Creating Noise: The Emerging Obfuscation Technique Designed to Evade Email Security NLP Detection Capabilities

James Dyer | Mar 16, 2026

Our Threat Intelligence team has observed an emerging obfuscation technique, specifically used to make Natural Language Processing (NLP) detection capabilities less effective. Broadly, malicious actors are adding additional characters, break lines, and legitimate links to the end of a phishing email in an attempt to disguise their malicious payloads amongst the noise and evade NLP detection.

For this threat alert, our team analyzed 40 emerging attacks identified by KnowBe4 Defend that used this technique to understand how it works, why attackers are employing it, and its potential for success.

Of the analyzed attacks, the most common legitimate part of an email appended to the attack was the Bank of America email signature, while ‘Uber.com’ and ‘Bofa.com’ were the most frequently used legitimate links.

Quick Attack Summary

  • Vector and type: Email phishing
  • Technique: Natural Language Processing (NLP) obfuscation
  • Targets: Organizations in North America
  • Platform: Microsoft 365, layered with Integrated Cloud Email Security (ICES) solutions

In an effort to obfuscate malicious payloads such as links and attachments, threat actors are appending an additional email body to their malicious phishing email. The appended emails are usually harmless and often include benign language that will not trigger NLP detection and legitimate links that are not present on any block list.

The phishing email can be divided into two key components: the malicious content immediately visible to the recipient at the top of the email and the obfuscation element appended at the bottom. This obfuscation element is usually where the benign links and language are present. These two parts are often separated by numerous HTML break lines (empty whitespace) that aim to deter the recipient from scrolling all the way down to notice the obfuscation element. Our Threat Intelligence team has identified only eight instances where fewer than 100 break lines were used, with an average of 157 break lines observed. In addition, cybercriminals are significantly increasing the character count in this part of the email to give NLP more data to process.

Average percentage split of the benign elements present in an email using this technique:

  • Randomized text: 5.93%
  • Graymail: 62.6%
  • Legitimate email chain: 31.47%

The most common legitimate obfuscation element appended to one of these attacks was the Bank of America email signature.

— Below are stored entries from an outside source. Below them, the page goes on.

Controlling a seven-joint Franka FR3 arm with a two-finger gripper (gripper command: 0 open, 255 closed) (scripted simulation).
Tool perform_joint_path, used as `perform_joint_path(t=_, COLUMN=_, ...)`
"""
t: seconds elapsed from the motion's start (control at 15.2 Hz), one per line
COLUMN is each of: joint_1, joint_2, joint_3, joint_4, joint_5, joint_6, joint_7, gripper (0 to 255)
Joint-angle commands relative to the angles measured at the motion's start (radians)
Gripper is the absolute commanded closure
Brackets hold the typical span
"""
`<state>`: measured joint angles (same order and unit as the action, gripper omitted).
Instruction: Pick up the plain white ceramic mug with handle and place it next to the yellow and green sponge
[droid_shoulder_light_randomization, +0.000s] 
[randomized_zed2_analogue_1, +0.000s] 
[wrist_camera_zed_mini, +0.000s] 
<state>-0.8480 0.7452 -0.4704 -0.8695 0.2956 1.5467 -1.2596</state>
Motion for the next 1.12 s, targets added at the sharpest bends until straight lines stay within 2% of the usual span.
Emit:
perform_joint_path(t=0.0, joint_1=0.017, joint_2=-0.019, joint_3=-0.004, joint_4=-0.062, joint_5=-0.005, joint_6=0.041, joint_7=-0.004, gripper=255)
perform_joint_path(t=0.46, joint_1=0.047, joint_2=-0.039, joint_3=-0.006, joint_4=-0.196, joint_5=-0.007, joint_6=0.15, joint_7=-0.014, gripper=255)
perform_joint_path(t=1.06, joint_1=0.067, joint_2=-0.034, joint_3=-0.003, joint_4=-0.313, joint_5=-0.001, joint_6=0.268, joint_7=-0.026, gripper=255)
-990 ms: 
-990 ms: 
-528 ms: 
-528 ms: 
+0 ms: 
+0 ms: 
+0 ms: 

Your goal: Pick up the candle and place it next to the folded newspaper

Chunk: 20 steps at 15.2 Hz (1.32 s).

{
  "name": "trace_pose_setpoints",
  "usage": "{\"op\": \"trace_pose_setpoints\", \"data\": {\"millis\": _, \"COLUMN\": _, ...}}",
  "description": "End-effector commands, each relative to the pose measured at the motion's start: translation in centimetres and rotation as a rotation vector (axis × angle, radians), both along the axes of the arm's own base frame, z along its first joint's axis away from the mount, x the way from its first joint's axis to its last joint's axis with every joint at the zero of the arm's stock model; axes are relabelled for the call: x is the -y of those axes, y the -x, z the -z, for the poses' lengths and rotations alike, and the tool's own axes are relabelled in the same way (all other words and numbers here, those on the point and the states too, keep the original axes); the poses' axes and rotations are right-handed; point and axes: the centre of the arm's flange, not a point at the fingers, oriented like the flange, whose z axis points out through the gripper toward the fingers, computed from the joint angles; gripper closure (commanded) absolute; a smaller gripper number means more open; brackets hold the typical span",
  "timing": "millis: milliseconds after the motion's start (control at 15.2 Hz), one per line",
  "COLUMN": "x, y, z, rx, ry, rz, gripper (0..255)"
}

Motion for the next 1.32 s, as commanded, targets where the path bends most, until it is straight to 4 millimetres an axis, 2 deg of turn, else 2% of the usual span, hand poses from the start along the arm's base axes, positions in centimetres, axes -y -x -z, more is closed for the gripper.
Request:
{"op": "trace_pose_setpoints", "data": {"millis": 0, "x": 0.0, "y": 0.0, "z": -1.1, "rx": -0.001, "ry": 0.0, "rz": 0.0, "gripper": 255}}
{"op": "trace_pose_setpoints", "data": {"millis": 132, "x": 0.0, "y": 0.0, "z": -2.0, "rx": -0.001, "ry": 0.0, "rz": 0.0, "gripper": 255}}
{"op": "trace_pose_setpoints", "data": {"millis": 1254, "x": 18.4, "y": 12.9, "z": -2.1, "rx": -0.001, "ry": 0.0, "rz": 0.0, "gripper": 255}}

When attackers have included links in the attack, an average of 4.68 legitimate links were included per attack, compared to just 1.87 malicious links. Our Threat Intelligence team identified ‘Uber.com’ and ‘Bofa.com’ were the most used legitimate links.

What The Attack Looks Like

Example 1

The Malicious Part

creating-noise-1

Screenshot of a phishing email impersonating a voicemail service with KnowBe4 Defend anti-phishing banners applied.

In the above screenshot, the malicious part of the attack is present. In this case, the email impersonates a voicemail service, prompting the recipient to click on a malicious HTML attachment to listen to the supposed message. Sent as part of a wider phishing campaign, the attack includes a polymorphic element, with the subject line and attachment name being randomized. This tactic hinders security teams from performing mass manual remediation of emails with the same subject line or conducting a direct search for a specific attachment, as each has been personalized to the recipient.

The Obfuscation Part

creating-noise-2

Screenshot showing the lower section of the same phishing email, where the attacker has inserted random characters to mask a malicious attachment from NLP detection.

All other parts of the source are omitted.